Cutting a giant messy diff into logical patches Sometimes you just have to deal with a big mess, and no amount of messing with cvsps will get you sensible patches. Here are some strategies for dealing with that mess.

Supposing you have two directories full of source, a, and b, and you want to cram the difference between a and b into a third set of source c, and maybe you're not all that familiar with the codebase, or what changes were being made, as they were done be several people.

You may try to use cvsps to get some hints about the sequence of changes that were done, though if the developers were sloppy about grouping their commits, this may not get you useful patches. Sometimes you don't even have this luxury of hints, because you have no cvs.

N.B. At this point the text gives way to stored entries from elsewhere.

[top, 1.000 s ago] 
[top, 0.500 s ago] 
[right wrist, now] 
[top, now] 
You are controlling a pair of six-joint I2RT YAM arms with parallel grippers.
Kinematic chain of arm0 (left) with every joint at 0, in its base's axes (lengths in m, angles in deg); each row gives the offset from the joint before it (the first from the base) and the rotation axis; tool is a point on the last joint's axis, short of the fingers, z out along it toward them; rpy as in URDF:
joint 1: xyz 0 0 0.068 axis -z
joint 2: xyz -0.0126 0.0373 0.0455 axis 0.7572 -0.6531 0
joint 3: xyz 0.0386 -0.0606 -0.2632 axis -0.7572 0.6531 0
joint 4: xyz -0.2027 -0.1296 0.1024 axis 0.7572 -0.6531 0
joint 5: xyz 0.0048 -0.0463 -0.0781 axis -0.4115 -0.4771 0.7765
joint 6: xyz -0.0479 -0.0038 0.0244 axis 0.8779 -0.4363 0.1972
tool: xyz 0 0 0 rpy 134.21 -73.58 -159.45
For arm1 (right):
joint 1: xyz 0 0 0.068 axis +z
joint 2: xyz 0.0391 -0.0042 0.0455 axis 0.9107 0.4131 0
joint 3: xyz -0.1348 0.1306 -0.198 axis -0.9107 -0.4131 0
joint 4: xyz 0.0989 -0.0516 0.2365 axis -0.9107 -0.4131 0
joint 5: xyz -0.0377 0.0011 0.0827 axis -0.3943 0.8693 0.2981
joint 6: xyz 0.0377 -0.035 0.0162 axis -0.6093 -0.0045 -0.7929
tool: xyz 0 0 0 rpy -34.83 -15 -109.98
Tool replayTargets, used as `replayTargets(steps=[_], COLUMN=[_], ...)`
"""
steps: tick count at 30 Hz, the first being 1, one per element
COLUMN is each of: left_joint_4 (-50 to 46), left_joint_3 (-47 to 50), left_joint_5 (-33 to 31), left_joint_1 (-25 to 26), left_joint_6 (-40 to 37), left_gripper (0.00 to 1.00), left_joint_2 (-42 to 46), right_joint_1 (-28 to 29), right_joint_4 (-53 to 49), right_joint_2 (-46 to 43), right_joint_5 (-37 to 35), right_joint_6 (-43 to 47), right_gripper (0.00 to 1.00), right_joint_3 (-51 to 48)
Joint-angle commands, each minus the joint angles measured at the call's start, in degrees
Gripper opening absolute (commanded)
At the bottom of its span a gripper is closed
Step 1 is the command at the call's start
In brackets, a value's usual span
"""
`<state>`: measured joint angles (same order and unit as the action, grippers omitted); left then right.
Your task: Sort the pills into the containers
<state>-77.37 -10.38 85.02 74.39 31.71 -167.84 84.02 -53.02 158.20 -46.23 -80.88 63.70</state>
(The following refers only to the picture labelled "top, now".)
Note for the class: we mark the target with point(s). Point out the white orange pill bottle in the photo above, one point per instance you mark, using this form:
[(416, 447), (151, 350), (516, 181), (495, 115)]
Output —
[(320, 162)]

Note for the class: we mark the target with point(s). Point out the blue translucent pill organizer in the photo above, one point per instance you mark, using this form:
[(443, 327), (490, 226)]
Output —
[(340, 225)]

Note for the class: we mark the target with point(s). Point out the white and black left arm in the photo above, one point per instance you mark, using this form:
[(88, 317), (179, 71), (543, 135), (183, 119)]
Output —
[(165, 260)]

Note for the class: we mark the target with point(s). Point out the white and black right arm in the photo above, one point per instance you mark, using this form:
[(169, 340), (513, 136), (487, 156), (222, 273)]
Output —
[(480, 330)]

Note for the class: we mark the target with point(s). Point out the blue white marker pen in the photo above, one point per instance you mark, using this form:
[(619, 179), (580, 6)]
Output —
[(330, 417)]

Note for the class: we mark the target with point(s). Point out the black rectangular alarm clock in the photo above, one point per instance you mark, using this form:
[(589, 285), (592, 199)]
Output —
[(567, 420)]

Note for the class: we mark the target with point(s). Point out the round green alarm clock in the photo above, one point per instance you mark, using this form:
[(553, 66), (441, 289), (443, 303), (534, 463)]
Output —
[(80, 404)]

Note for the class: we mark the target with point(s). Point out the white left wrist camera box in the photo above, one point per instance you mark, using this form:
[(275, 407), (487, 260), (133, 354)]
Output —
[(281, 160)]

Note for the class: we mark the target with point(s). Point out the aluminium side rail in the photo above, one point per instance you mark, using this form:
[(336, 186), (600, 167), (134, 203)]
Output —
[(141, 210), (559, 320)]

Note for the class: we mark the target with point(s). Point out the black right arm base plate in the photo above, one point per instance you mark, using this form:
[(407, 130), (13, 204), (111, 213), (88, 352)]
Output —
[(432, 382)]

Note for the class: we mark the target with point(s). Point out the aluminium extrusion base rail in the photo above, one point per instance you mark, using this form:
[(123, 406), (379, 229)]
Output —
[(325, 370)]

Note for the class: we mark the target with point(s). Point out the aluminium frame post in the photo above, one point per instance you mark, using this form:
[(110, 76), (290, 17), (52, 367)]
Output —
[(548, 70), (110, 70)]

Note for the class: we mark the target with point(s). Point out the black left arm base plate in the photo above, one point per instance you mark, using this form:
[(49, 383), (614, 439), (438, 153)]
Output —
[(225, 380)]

Use filterdiff to annotate the hunks of the giant diff. This will number each hunk. Then go through the annotated giant diff, and look at each hunk, and write down the hunk number, and what sort of changes are being done in the hunk.

After this, you should see that there are some subsets of hunks that are doing one or two things. Often, you will be able to construct a sensible patch or two just by using filterdiff to select the hunks that make up that patch.

Take those easy patches and using Andrew's patch scripts, put them into codebase c, and just patch to put them into codebase b.. Then rediff a vs. b. This will result in a slightly smaller version of the giant diff which doesn't contain the patches you've just made. Just keep repeating that process, cutting the giant diff down in size patch by patch.

With hunks that contain bits from several logical changes, you just have to kind of manually separate them, by applying the bits of the hunk manually, or applying the whole hunk and undoing bits, then refpatch...

Keep applying the extracted patches, then rediffing the giant diff and gradually the giant diff gets smaller and smaller. Pain in the ass, but that's how I've done it in the past.